▶ EXERCISE
From the first line through the one containing "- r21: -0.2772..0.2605", restate the listing word for word, and give no other lines.

▶ DATA FOR PROCESSING
-*-*-
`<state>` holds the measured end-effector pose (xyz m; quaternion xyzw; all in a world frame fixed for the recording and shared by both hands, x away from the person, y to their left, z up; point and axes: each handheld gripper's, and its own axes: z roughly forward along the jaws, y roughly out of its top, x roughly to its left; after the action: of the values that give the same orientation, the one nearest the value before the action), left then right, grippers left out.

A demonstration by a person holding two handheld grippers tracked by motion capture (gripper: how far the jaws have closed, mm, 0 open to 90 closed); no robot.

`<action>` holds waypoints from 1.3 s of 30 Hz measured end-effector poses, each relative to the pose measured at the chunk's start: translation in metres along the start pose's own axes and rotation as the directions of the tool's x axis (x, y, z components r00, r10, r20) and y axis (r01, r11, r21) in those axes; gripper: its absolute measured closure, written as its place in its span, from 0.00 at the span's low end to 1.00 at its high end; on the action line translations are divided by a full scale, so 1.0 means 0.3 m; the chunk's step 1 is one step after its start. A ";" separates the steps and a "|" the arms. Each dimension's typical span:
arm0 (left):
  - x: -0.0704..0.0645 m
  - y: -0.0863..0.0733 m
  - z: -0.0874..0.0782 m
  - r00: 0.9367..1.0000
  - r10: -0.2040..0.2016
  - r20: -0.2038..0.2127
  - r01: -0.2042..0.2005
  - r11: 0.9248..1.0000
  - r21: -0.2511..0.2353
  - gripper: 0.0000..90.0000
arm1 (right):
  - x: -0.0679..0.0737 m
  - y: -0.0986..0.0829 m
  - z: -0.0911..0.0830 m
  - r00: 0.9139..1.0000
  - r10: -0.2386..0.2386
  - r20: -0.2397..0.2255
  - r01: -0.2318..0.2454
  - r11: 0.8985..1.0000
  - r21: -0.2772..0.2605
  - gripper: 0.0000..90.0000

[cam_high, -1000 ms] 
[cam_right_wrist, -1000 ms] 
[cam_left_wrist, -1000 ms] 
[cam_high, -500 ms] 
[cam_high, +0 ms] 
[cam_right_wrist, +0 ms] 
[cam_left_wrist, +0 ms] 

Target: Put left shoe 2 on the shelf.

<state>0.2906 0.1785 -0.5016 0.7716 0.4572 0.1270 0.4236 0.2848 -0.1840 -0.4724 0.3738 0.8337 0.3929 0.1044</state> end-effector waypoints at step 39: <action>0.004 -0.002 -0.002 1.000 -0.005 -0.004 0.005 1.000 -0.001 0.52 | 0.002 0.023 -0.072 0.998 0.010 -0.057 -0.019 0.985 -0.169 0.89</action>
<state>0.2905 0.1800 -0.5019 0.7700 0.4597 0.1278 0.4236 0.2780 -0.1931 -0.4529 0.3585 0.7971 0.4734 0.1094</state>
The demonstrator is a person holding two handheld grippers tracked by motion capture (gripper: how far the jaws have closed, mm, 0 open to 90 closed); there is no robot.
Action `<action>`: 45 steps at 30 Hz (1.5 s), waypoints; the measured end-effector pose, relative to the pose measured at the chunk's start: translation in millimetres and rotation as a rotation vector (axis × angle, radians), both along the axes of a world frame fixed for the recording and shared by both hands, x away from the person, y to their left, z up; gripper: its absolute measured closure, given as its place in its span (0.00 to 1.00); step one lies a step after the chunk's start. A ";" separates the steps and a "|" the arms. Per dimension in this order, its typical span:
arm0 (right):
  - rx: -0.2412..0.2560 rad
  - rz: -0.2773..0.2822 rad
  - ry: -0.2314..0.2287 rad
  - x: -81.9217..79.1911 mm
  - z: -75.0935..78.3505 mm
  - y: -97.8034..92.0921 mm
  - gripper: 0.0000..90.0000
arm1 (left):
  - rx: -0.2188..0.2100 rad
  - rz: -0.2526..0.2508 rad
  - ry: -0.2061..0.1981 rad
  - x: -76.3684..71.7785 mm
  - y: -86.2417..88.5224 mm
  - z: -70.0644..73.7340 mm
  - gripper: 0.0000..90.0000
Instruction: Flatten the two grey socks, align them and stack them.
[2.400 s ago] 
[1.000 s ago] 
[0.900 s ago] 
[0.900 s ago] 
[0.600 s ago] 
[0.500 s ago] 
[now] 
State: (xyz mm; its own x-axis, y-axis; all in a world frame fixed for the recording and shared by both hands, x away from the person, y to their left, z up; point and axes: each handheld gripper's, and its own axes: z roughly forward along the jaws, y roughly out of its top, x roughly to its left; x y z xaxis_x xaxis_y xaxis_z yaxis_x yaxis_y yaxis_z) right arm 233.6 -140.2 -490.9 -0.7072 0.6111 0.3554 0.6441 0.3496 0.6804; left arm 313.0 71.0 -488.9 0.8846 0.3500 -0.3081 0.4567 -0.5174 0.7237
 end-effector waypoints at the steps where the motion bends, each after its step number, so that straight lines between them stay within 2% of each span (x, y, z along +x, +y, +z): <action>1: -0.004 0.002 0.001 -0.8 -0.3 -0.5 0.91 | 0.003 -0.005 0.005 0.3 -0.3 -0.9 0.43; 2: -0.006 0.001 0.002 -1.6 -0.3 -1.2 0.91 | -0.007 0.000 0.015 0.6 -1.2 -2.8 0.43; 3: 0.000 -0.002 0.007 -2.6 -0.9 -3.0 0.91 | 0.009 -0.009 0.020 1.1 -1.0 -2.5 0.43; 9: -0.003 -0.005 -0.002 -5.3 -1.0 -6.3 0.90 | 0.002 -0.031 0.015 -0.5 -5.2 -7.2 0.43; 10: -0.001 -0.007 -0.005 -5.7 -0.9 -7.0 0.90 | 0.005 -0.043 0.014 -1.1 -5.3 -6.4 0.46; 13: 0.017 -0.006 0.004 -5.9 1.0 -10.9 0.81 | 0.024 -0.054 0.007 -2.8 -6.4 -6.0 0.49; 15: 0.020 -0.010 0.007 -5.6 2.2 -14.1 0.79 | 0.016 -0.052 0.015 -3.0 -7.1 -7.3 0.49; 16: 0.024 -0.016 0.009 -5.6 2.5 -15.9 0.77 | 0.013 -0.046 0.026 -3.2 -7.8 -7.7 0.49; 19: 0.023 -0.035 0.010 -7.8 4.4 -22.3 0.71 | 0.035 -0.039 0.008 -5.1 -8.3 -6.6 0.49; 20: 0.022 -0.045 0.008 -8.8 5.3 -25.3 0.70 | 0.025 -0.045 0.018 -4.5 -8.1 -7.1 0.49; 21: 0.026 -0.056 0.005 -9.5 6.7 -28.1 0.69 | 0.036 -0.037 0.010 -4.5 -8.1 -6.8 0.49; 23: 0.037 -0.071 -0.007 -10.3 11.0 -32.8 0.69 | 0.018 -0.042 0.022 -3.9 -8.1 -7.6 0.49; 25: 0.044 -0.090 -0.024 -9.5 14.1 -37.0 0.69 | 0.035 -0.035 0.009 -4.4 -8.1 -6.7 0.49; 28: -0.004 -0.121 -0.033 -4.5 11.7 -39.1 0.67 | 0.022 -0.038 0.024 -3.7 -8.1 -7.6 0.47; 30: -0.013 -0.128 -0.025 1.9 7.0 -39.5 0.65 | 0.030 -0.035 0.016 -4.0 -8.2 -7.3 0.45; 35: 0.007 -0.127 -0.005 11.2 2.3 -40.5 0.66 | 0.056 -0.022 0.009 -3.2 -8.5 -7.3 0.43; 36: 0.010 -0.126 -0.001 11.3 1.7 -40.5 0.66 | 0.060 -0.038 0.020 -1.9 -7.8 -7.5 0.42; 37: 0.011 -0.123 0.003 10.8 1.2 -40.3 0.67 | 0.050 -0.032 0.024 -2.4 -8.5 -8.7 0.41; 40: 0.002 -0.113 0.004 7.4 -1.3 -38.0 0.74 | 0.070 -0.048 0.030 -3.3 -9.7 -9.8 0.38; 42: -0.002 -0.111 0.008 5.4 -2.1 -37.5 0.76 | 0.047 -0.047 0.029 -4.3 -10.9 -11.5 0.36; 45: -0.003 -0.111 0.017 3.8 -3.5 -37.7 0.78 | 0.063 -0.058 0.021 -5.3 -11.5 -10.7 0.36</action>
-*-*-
▶ ANSWER TO THIS TASK
`<state>` holds the measured end-effector pose (xyz m; quaternion xyzw; all in a world frame fixed for the recording and shared by both hands, x away from the person, y to their left, z up; point and axes: each handheld gripper's, and its own axes: z roughly forward along the jaws, y roughly out of its top, x roughly to its left; after the action: of the values that give the same orientation, the one nearest the value before the action), left then right, grippers left out.

A demonstration by a person holding two handheld grippers tracked by motion capture (gripper: how far the jaws have closed, mm, 0 open to 90 closed); no robot.

`<action>` holds waypoints from 1.3 s of 30 Hz measured end-effector poses, each relative to the pose measured at the chunk's start: translation in metres along the start pose's own axes and rotation as the directions of the tool's x axis (x, y, z components r00, r10, r20) and y axis (r01, r11, r21) in those axes; gripper: its absolute measured closure, written as its place in its span, from 0.00 at the span's low end to 1.00 at its high end; on the action line translations are divided by a full scale, so 1.0 means 0.3 m; the chunk's step 1 is one step after its start. A ";" separates the steps and a "|" the arms. Each dimension's typical span:
arm0 (left):
  - x: -0.0704..0.0645 m
  - y: -0.0863..0.0733 m
  - z: -0.0874..0.0782 m
  - r00: 0.9367..1.0000
  - r10: -0.2040..0.2016
  - r20: -0.2038..0.2127
  - r01: -0.2042..0.2005
  - r11: 0.9248..1.0000
  - r21: -0.2511..0.2353
  - gripper: 0.0000..90.0000
arm1 (right):
  - x: -0.0679..0.0737 m
  - y: -0.0986..0.0829 m
  - z: -0.0911..0.0830 m
  - r00: 0.9139..1.0000
  - r10: -0.2386..0.2386
  - r20: -0.2397..0.2255
  - r01: -0.2318..0.2454
  - r11: 0.8985..1.0000
  - r21: -0.2772..0.2605

This exercise requires no further work.